Community Development Block Grants for 2015
Great Barrington —The Selectboard voted unanimously Monday (January 12) night for the town to apply for another year of Community Development Block Grant (CDBG) funding in its aim to continue plans from the 2014 funding cycle for storm water infrastructure improvements on Front Street in the Village of Housatonic, and Housing Rehabilitation Program for low to moderate income homeowners.

Great Barrington is eligible for up to $913,067 in fiscal 2015 CDBG money, which is funded by the U.S. Department of Housing and Urban Development, and awarded on a competitive basis by the Massachusetts Department of Housing and Community Development to communities with populations under 50,000. The Berkshire Regional Planning Commission (BRPC) will administer the Housing Rehabilitation program. The town joined with the Town of Sheffield for last year’s application submission.
Town Planner Christopher Rembold said there were currently 30 applications for housing rehabilitation received for both Great Barrington and Sheffield. Not all could be funded, he noted, but if more funding is awarded this year, “we can try to meet more needs there.” Criteria for eligibility and applications for the program can be found on the town’s website. As an example of the income limits for eligibility, $63,900 is the limit for a family of four to qualify.

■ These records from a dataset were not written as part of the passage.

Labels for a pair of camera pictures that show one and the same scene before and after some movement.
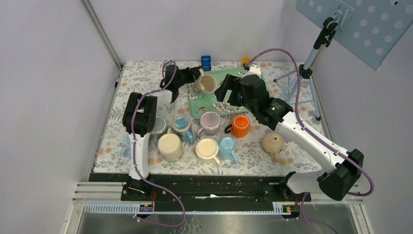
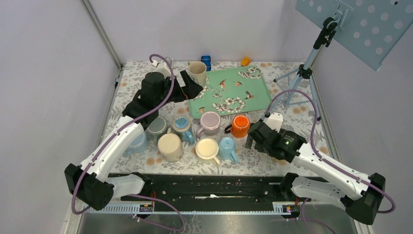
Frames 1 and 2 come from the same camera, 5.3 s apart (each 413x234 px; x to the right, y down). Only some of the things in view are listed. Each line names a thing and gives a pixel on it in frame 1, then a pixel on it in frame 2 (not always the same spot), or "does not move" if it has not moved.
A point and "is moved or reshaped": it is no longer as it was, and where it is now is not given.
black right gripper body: x=246 y=103 → x=262 y=149
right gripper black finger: x=228 y=84 → x=249 y=141
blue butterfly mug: x=181 y=126 does not move
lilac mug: x=210 y=123 does not move
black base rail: x=203 y=192 does not move
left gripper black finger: x=196 y=71 → x=193 y=87
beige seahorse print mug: x=207 y=83 is moved or reshaped
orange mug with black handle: x=239 y=127 does not move
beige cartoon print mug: x=171 y=147 does not move
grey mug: x=160 y=127 does not move
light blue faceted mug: x=227 y=149 does not move
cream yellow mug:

Some of last year’s funds went towards the design and engineering of a storm water infrastructure project on Front Street in Housatonic, which will cost around $600,000, Rembold said, and involve “draining water to the River, currently backed up to the mills in the sanitary sewer, and all going through the sewer plant and treated for no reason.” The problem, he added, is causing flooding in the mill properties.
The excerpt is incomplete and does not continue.